MS Project: An Ever-Evolving Solution

From DOS to Windows 10

I started using Microsoft Project (MSP) in its earliest DOS beginnings around 1986, and it reminded me of Microsoft’s Excel. In other words, I initially felt Project was a subset of Excel. Project and Excel have something very much in common: every row is a single record, and when new versions are added, new fields are also added to each row, making the record longer along with adding new overall features. At the time, I really would have liked it if Microsoft had combined these two products because there were many Excel features that I wanted to use in Project. But let’s face facts: Microsoft is in the business of selling software, and they were not going to combine these two! I got to thinking about my history with the MSP the other day, and thought the software’s evolution might be an interesting topic to explore. First, let us look at the different MSP versions and some of their key features:

MSP (version1 or V1) was released in 1984. Microsoft bought the all the rights in 1985, and released V2, V3, and V4 for DOS. V4 was the final DOS edition. MSP 3.0 was a significant upgrade occurring in 1990, and ran on Windows 3.0. It introduced many new features (for example: macros, toolbars, print preview, spell-checker, resource allocation review, and planning wizards).

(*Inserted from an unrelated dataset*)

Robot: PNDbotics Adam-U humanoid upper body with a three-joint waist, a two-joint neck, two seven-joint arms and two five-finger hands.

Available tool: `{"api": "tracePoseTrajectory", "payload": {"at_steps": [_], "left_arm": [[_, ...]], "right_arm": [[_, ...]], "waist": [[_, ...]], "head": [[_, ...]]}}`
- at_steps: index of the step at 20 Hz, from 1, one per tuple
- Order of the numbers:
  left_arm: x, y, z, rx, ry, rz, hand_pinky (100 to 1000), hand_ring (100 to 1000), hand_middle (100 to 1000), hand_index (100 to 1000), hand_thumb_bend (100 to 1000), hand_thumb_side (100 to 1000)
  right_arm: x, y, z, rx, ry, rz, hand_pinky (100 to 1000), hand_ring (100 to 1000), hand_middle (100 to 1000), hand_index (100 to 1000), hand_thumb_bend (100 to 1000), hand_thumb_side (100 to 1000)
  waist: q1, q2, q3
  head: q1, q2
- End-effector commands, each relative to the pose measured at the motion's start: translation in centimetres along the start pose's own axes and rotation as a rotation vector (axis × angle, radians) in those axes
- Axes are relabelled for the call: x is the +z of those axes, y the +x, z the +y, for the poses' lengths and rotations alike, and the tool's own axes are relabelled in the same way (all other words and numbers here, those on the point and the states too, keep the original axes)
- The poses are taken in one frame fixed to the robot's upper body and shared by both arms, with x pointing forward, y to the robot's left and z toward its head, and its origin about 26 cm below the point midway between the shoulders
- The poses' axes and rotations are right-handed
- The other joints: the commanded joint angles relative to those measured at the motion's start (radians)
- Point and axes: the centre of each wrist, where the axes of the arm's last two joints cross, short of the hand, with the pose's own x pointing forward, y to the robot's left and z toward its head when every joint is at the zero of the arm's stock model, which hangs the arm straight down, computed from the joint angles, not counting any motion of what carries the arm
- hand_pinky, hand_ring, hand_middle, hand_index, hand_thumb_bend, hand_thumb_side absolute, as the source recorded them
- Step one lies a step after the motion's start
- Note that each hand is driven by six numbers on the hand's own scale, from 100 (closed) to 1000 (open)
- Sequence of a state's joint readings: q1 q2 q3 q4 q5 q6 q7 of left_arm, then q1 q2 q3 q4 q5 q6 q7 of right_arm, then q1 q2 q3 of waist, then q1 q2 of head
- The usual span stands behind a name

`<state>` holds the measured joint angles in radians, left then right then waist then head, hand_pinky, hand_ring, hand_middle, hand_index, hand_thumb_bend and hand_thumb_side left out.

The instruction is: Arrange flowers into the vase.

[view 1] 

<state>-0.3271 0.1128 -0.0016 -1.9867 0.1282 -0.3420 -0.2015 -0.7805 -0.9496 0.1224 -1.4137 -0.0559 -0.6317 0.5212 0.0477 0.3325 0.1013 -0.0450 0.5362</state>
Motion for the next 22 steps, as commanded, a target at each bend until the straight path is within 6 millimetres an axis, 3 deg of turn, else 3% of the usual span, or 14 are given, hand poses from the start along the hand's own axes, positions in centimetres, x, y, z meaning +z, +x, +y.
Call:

MSP 4.0 (16-bit version) was a 1994 upgrade, which ran on Windows 3.0 and subsequent versions (3.1 and 3.5). It was first iteration to use what we now think of as the common Office menu. Also included were right-click context menus, Visual Basic for Applications (VBA) programming language, the calendar view, assign resources dialog, recurring tasks, and the ability to create reports. MSP 95 (V4.1) was an upgrade released in 1995. It was the first 32-bit version and was designed for Windows 95. It introduced Open Database Connectivity (ODBC) support, autocorrect, and answer wizard (like all Office 95 applications).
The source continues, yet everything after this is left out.